Le gala, baptisé « Gala de la prospérité hispanique », s’est tenu le 10 février et a accueilli le président argentin Javier Milei, qualifié par Trump de « président préféré », en tant que conférencier principal. Milei a d’ailleurs profité de son discours pour saluer le mouvement MAGA.
Cette manifestation d’ouverture contraste fortement avec les propos tenus par Trump sur le spectacle de la mi-temps du Super Bowl. L’ancien président avait fustigé la performance de Bad Bunny, affirmant sur son réseau social Truth Social : « Le spectacle de la mi-temps du Super Bowl est absolument terrible, l’un des pires de tous les temps ! Cela n’a aucun sens, c’est un affront à la grandeur de l’Amérique et ne représente pas nos normes de réussite, de créativité ou d’excellence. »
La vidéo diffusée à Mar-a-Lago, créée par intelligence artificielle, montre un Donald Trump torse nu dansant aux côtés de dirigeants autoritaires tels que Vladimir Poutine et Xi Jinping. Des séquences montrent également Trump dansant devant la Maison Blanche, sur une chanson composée après une opération fictive d’enlèvement de l’ancien président vénézuélien Nicolas Maduro.
L’événement, organisé en partenariat entre Latino Wall Street et l’America First Policy Institute, a rassemblé plusieurs personnalités influentes du monde politique et culturel. Parmi les invités figuraient Rudy Giuliani, Roger Stone, Mike Flynn, ainsi que le lauréat d’un Latin Grammy, Nacho, et l’ambassadeur américain en Argentine, Peter Lamelas.
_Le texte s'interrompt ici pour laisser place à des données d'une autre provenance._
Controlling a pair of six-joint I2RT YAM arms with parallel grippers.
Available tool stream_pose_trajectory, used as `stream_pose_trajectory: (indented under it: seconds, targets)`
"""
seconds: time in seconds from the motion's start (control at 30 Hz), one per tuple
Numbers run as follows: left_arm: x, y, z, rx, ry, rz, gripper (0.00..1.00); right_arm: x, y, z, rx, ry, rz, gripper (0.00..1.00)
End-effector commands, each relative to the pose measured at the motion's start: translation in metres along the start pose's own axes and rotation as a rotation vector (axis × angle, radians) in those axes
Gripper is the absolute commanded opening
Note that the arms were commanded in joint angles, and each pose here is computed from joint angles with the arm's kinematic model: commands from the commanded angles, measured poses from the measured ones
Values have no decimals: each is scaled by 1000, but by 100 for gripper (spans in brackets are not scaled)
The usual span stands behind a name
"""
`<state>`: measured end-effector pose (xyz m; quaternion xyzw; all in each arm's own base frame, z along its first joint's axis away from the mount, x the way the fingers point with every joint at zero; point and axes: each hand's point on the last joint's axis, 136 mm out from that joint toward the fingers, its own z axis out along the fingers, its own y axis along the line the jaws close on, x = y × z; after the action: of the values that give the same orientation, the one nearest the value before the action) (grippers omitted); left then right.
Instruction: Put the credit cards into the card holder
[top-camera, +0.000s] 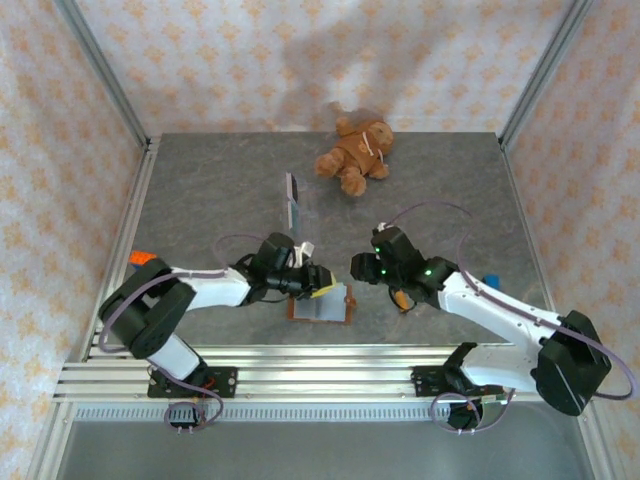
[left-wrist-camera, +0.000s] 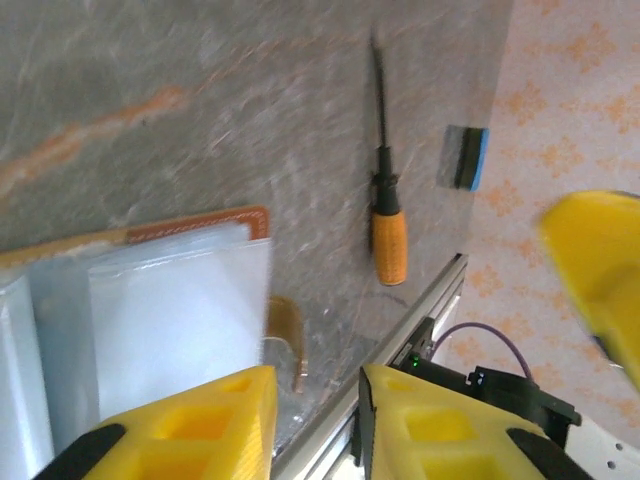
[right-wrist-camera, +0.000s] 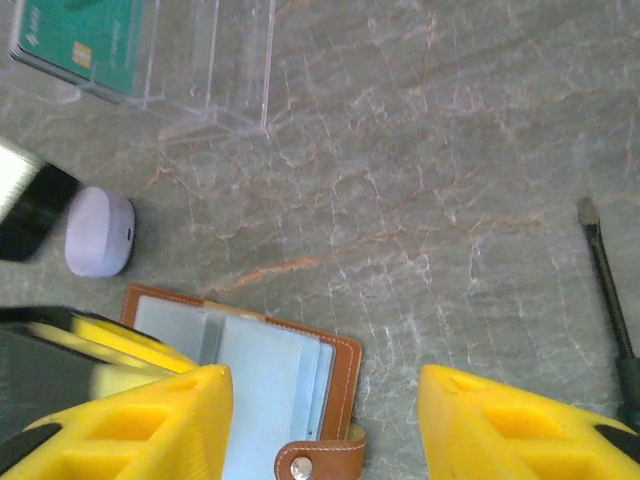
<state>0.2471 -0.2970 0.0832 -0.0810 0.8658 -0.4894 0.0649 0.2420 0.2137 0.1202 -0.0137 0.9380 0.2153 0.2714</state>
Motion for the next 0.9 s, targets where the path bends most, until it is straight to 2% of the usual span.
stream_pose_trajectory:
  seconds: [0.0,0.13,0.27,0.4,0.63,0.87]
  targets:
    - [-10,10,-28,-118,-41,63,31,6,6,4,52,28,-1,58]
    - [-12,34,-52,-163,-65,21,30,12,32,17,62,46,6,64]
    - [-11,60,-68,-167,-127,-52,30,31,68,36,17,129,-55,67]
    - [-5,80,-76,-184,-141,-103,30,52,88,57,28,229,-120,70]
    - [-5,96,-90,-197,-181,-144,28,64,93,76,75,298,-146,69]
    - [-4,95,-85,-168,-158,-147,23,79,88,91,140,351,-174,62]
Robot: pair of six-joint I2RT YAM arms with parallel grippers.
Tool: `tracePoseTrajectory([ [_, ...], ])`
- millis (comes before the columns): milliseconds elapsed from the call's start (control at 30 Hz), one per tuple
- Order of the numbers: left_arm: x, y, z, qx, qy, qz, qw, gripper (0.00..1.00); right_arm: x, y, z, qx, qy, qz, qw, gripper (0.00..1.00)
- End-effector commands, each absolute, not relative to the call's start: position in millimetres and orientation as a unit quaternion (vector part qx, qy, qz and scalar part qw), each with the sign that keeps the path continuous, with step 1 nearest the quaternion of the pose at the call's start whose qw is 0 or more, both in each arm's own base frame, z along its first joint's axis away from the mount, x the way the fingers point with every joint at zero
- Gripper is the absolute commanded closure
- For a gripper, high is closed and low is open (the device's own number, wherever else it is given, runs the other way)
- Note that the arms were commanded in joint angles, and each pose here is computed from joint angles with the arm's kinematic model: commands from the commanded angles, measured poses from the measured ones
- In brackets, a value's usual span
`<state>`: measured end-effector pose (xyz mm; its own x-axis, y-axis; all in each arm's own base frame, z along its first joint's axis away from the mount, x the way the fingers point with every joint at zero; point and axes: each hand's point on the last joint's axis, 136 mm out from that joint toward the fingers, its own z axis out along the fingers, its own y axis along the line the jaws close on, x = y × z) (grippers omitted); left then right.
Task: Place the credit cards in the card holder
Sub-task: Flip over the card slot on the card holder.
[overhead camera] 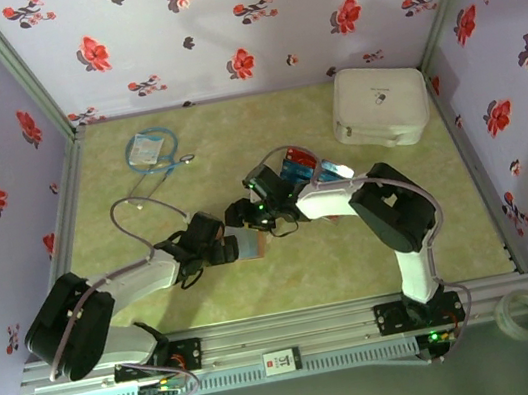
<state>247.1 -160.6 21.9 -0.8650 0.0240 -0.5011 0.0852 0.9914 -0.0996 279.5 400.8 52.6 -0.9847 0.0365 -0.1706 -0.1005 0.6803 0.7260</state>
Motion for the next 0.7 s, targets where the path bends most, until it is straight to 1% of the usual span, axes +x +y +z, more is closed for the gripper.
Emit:
tracePoseTrajectory([
  [0, 241.0, -151.3, 17.5, 0.02, 0.967, -0.051, 0.25, 0.0, 277.4, 409.8, 53.2, -0.02, 0.907, 0.414, 0.077, 0.41],
  [400, 254.7, -156.2, 82.5, -0.005, 0.94, -0.106, 0.325, 0.0, 274.3, 419.9, 80.9, -0.023, 0.893, 0.442, 0.082, 0.42],
  [533, 259.6, -143.5, 110.2, -0.036, 0.924, -0.113, 0.363, 0.0, 270.0, 428.0, 94.0, -0.031, 0.887, 0.453, 0.085, 0.42],
  [667, 264.2, -126.5, 130.0, -0.074, 0.912, -0.118, 0.385, 0.0, 267.0, 437.1, 106.7, -0.037, 0.882, 0.462, 0.089, 0.42],
])
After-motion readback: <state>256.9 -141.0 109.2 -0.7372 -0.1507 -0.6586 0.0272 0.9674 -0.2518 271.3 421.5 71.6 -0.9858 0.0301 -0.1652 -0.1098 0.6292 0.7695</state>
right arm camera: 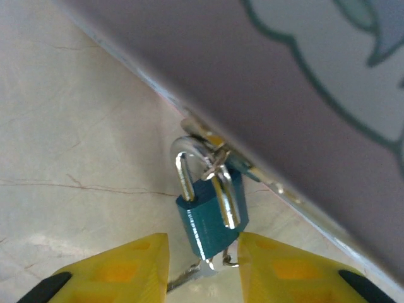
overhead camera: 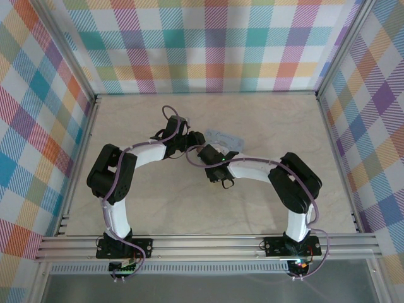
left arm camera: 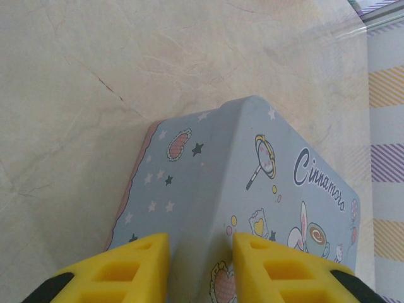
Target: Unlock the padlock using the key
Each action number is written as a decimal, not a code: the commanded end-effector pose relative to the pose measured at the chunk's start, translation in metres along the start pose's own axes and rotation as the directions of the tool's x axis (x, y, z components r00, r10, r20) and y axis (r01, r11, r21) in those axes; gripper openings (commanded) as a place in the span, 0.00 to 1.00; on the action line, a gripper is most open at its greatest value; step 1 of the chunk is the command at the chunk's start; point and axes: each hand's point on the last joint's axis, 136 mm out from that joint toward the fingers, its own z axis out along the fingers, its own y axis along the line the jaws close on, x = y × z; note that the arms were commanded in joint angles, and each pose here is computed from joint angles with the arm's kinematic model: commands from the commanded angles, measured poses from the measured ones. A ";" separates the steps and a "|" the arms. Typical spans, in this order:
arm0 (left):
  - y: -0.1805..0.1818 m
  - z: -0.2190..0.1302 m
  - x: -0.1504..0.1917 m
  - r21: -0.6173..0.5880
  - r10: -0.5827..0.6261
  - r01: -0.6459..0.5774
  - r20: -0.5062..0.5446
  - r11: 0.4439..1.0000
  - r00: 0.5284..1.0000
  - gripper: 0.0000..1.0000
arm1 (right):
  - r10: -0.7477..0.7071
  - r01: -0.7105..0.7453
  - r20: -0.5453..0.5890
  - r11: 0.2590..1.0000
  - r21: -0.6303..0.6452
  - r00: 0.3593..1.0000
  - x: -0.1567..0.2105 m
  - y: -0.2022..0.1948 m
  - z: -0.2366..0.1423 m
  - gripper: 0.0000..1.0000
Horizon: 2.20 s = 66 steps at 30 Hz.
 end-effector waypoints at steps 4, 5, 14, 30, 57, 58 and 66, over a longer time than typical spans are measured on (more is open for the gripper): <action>0.007 -0.006 0.004 -0.027 -0.011 0.010 -0.029 1.000 1.000 0.32 | -0.015 0.014 0.013 0.999 0.030 1.000 -0.003 -0.001 0.005 0.30; 0.006 -0.006 0.004 -0.025 -0.010 0.010 -0.029 1.000 1.000 0.32 | -0.021 0.020 0.013 0.999 0.038 1.000 -0.003 -0.001 0.006 0.30; 0.007 -0.006 0.004 -0.028 -0.010 0.009 -0.032 1.000 0.999 0.32 | -0.066 0.065 0.009 0.997 0.044 0.998 -0.005 0.000 0.003 0.09; 0.009 -0.008 0.005 -0.036 -0.001 0.000 -0.032 0.999 0.999 0.31 | -0.408 0.408 -0.010 0.913 -0.027 0.913 0.006 -0.001 -0.028 0.00; 0.007 -0.002 0.021 0.017 -0.063 0.064 -0.063 0.998 0.996 0.31 | -0.521 0.550 0.177 0.808 -0.212 0.835 -0.038 0.049 -0.045 0.00; 0.008 -0.003 0.020 0.014 -0.062 0.063 -0.060 0.998 0.996 0.31 | -0.517 0.545 0.176 0.812 -0.210 0.838 -0.037 0.048 -0.044 0.00; 0.014 -0.011 0.013 -0.022 -0.059 0.058 -0.029 0.998 0.998 0.31 | -0.483 0.518 0.188 0.817 -0.255 0.855 -0.015 0.038 -0.068 0.00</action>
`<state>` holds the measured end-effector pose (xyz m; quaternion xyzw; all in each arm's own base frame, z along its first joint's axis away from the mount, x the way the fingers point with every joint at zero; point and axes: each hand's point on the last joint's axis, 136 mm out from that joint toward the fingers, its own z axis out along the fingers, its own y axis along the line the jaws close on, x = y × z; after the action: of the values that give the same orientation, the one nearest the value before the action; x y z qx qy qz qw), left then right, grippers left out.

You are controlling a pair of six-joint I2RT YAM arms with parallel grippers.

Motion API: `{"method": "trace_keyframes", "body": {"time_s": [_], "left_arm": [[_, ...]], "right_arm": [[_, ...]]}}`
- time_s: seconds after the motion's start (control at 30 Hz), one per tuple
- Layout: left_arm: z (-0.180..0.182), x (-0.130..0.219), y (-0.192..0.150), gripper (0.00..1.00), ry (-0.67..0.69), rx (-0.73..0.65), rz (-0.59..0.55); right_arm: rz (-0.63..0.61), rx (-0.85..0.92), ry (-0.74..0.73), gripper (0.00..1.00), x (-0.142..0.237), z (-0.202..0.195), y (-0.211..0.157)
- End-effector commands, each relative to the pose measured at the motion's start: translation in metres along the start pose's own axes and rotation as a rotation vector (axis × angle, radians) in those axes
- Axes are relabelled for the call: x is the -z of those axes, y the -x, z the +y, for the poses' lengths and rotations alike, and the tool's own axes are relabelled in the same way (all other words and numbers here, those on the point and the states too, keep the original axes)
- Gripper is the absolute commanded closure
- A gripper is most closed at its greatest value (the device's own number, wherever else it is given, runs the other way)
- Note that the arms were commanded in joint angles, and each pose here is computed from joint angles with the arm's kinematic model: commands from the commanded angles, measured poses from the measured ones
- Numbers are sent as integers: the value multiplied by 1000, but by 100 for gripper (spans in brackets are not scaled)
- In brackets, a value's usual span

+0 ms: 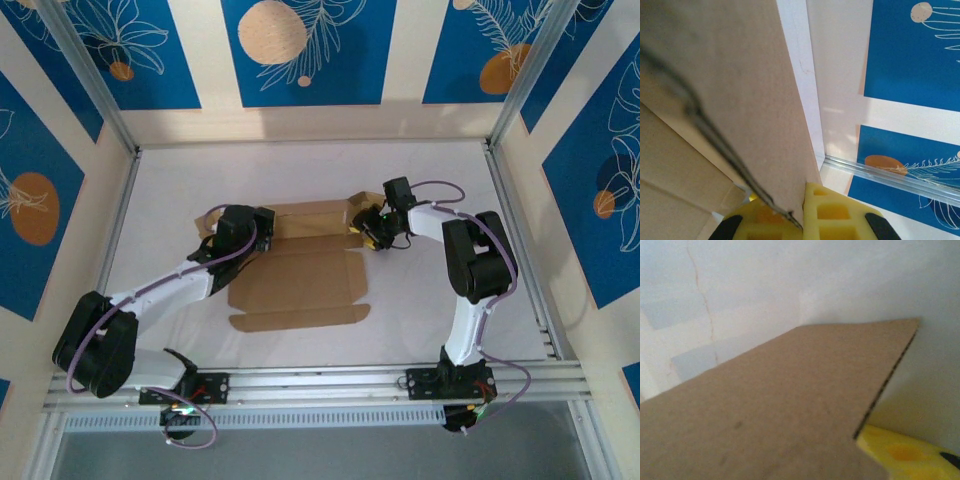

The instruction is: Fold the paper box

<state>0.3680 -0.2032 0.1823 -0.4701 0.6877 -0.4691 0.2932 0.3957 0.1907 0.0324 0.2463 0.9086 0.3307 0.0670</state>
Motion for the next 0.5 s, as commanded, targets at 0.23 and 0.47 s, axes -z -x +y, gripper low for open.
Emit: {"method": "trace_keyframes", "body": {"time_s": [0.23, 0.47], "left_arm": [[25, 1, -5, 100, 71, -33, 3], [24, 1, -6, 100, 68, -36, 3]], "right_arm": [[116, -2, 243, 47, 8, 52, -26], [151, -4, 253, 48, 2, 56, -39]]}}
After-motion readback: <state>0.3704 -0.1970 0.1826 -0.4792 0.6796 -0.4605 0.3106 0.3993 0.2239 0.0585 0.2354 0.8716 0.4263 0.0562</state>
Des photos de l’événement montrent des centaines d’invités élégamment vêtus défilant sur un tapis rouge et se mêlant au bord de la piscine de Mar-a-Lago, où deux femmes déguisées en sirènes posaient pour les photographes.
Cet événement intervient alors que Donald Trump semble perdre du terrain auprès de l’électorat latino-américain, qui s’est massivement tourné vers le président actuel lors des élections de 2024.